Think More about Transportation Itself
Mismatch in streetcar and corridors |
If the big transportation investment is going to be a streetcar downtown, as some may be preparing to argue, it's hard to see how the arterial conversion to mixed use actually happens. The big stroads will need conversion to boulevard design and more intense transit, even formal Bus Rapid Transit, will be necessary to make low-car and car-free living viable on the arterials themselves and in the neighborhoods a few blocks away.
- "Our Salem Relies too much on Arterial Conversion"
- "Cherriots and Our Salem should give more thought to future BRT"
War, Gas prices, and Climate
That is the question, LA Times |
The City has an opportunity to reframe the conversation a little bit.
People don't like change.

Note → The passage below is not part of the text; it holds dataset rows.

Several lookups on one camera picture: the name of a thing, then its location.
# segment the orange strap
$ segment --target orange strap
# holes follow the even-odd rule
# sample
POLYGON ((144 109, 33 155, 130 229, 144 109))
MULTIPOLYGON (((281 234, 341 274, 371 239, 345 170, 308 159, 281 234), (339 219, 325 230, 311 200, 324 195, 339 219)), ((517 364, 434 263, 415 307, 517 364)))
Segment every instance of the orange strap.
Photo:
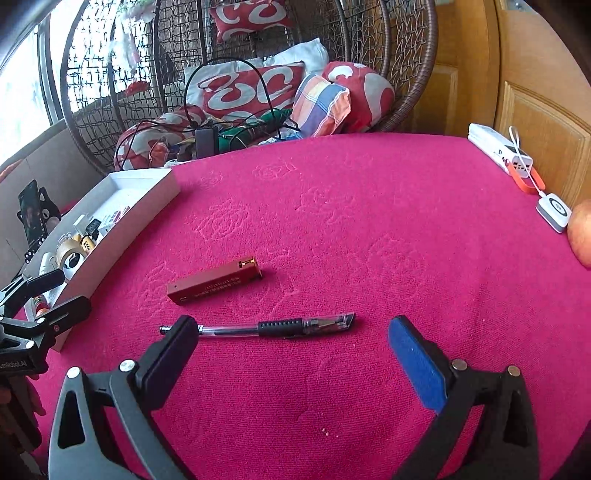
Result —
MULTIPOLYGON (((509 170, 509 174, 513 177, 513 180, 515 180, 515 183, 523 192, 529 193, 531 195, 538 195, 538 191, 535 189, 535 187, 530 187, 527 183, 523 181, 523 179, 517 173, 517 170, 515 169, 513 164, 508 163, 507 170, 509 170)), ((538 188, 540 190, 545 190, 546 185, 544 183, 544 180, 542 180, 542 177, 538 175, 538 172, 536 172, 534 167, 531 167, 530 173, 532 178, 535 180, 535 184, 538 186, 538 188)))

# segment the wall
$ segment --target wall
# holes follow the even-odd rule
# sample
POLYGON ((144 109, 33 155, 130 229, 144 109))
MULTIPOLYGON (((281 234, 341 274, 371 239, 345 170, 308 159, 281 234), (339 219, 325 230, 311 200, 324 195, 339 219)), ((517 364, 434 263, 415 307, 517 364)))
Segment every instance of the wall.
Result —
POLYGON ((45 187, 50 199, 63 208, 82 198, 102 176, 79 153, 67 129, 28 154, 0 183, 0 288, 16 275, 28 249, 21 222, 18 194, 32 180, 45 187))

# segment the white box
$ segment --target white box
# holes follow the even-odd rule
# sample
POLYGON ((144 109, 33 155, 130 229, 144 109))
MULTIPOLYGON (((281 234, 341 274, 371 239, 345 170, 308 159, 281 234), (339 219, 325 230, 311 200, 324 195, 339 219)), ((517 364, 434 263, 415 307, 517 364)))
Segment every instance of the white box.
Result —
MULTIPOLYGON (((97 246, 86 257, 72 279, 58 287, 56 292, 59 294, 50 306, 78 295, 90 298, 125 249, 179 191, 174 173, 169 168, 111 173, 62 217, 61 222, 49 234, 25 268, 24 275, 39 275, 43 254, 55 254, 60 237, 66 233, 76 233, 73 224, 80 215, 86 214, 88 217, 102 220, 108 213, 129 206, 129 211, 108 234, 99 238, 97 246)), ((25 305, 25 312, 29 320, 34 319, 32 301, 25 305)), ((54 350, 61 350, 68 334, 69 331, 66 331, 58 335, 54 350)))

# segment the hand
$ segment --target hand
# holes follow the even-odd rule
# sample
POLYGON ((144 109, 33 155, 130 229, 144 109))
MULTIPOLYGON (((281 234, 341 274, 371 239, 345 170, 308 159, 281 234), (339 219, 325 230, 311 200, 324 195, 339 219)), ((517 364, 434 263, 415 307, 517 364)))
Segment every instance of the hand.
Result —
MULTIPOLYGON (((32 380, 39 380, 39 375, 31 375, 30 377, 32 380)), ((39 393, 31 383, 29 379, 26 379, 28 390, 29 390, 29 398, 31 399, 31 406, 33 407, 33 412, 35 412, 39 416, 46 415, 47 412, 43 408, 41 403, 41 397, 39 397, 39 393)), ((0 406, 7 405, 11 401, 11 393, 10 390, 0 386, 0 406)), ((2 413, 0 413, 0 431, 4 431, 5 433, 12 433, 8 428, 6 421, 2 418, 2 413)))

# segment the door panel
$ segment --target door panel
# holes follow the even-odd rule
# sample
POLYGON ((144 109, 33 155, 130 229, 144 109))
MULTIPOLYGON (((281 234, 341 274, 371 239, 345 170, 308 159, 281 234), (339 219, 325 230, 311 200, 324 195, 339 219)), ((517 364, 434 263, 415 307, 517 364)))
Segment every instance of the door panel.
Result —
POLYGON ((591 197, 591 87, 544 18, 495 1, 501 39, 495 129, 508 137, 515 125, 547 191, 573 207, 591 197))
POLYGON ((406 131, 465 137, 468 125, 493 125, 499 85, 494 0, 437 1, 439 45, 433 74, 405 122, 406 131))

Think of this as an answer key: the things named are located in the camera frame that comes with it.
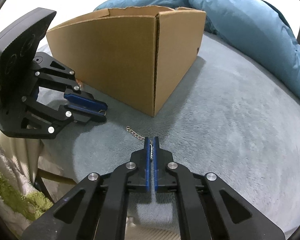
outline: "metal chain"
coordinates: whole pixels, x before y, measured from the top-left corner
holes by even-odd
[[[126,130],[128,133],[131,133],[135,138],[139,139],[140,141],[143,141],[145,138],[139,134],[137,134],[134,130],[132,130],[129,126],[126,126]],[[152,140],[150,141],[150,158],[153,159],[153,143]]]
[[[140,141],[143,141],[145,138],[141,135],[138,135],[134,130],[132,130],[129,126],[126,127],[127,132],[131,133],[134,137],[139,139]]]

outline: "bed surface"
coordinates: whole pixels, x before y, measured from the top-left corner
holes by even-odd
[[[49,52],[45,46],[41,51]],[[198,57],[156,117],[85,86],[108,104],[104,124],[69,124],[44,144],[65,176],[114,170],[143,143],[129,134],[159,136],[161,147],[192,172],[218,174],[287,234],[300,224],[300,100],[263,67],[205,34]],[[62,94],[41,90],[53,108]],[[144,226],[178,231],[172,195],[132,195],[128,215]]]

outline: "cardboard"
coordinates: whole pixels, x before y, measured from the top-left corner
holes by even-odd
[[[196,59],[205,19],[204,11],[183,7],[102,9],[46,36],[76,78],[155,116]]]

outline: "small chain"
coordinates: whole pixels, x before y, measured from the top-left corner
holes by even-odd
[[[131,133],[134,137],[139,139],[140,141],[143,141],[145,138],[141,135],[138,135],[134,130],[132,130],[129,126],[126,127],[127,132]]]
[[[106,116],[107,111],[106,111],[106,110],[100,110],[99,113],[100,113],[100,114],[103,114],[104,116]]]
[[[132,130],[129,126],[126,127],[127,132],[131,133],[135,138],[139,139],[140,141],[143,141],[145,138],[141,135],[138,135],[134,130]],[[150,158],[153,159],[153,143],[150,141]]]

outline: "blue comforter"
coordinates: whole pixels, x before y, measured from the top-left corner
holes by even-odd
[[[207,12],[205,31],[260,63],[300,98],[300,45],[278,13],[261,0],[109,0],[95,10],[160,5]]]

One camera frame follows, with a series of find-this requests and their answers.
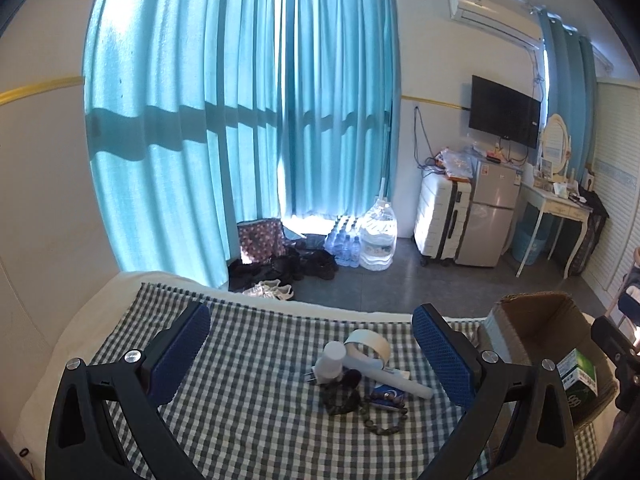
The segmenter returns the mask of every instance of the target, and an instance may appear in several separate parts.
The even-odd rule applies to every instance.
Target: air conditioner
[[[535,50],[542,47],[542,29],[534,21],[488,0],[449,0],[451,19]]]

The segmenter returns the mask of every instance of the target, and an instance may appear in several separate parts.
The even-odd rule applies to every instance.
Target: suitcase handle
[[[458,218],[458,210],[456,209],[453,212],[453,216],[451,217],[451,222],[449,223],[449,234],[447,238],[451,238],[453,236],[453,229],[456,228],[456,219]]]

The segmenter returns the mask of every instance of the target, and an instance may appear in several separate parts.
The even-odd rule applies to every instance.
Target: gray tile floor
[[[493,269],[441,264],[420,266],[420,253],[408,238],[399,238],[394,261],[387,270],[341,267],[330,282],[310,278],[294,283],[295,300],[364,312],[410,314],[421,303],[433,303],[443,316],[484,317],[495,301],[507,294],[562,290],[592,316],[604,307],[578,276],[562,279],[558,264],[540,257],[519,278],[510,254]]]

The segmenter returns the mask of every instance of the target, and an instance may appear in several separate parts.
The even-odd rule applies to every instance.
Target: curtain
[[[396,0],[283,0],[281,42],[286,214],[362,215],[396,173]]]
[[[564,28],[562,21],[546,10],[540,12],[540,23],[549,64],[548,114],[559,114],[566,123],[572,139],[568,174],[575,169],[580,181],[588,156],[593,155],[593,47],[588,38]]]
[[[274,0],[96,0],[87,139],[122,270],[220,286],[236,222],[279,215],[274,21]]]

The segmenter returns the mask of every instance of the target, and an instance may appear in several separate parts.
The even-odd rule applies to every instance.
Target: mini fridge
[[[471,157],[474,170],[471,203],[456,263],[495,267],[507,239],[516,207],[522,171]]]

People like to drive.
Changes to our development pattern and making it easier not to drive will not only reduce emissions and help prevent climate catastrophe, but it will also mitigate against the kind of price shock, instability, and war we see right now because of a petro-state autocrat. We can mitigate unwanted change from war and disaster by planning for change more intentionally.
This also is another reason to return to the indicators and to assess
the whole rather than getting lost in changes to individual lots. We should also reconnect Our Salem with the Climate Action Plan.
If you don't like war, if you don't like expensive gas, you should support a shift away from our autoist, fossil fuel urban pattern.
Our Salem should be stronger. If it can't be stronger right now, we should wrap it up promptly and initiate the next set of revisions.
Running out of time, Washington Post this month |
1 comment:
At the April 19th meeting the Commission recommended approval, and added some minor tweaks on a few lots in West Salem (strangely minor and detailed) as well as adjusted some housing policy language. It does not appear they chose to strengthen it generally.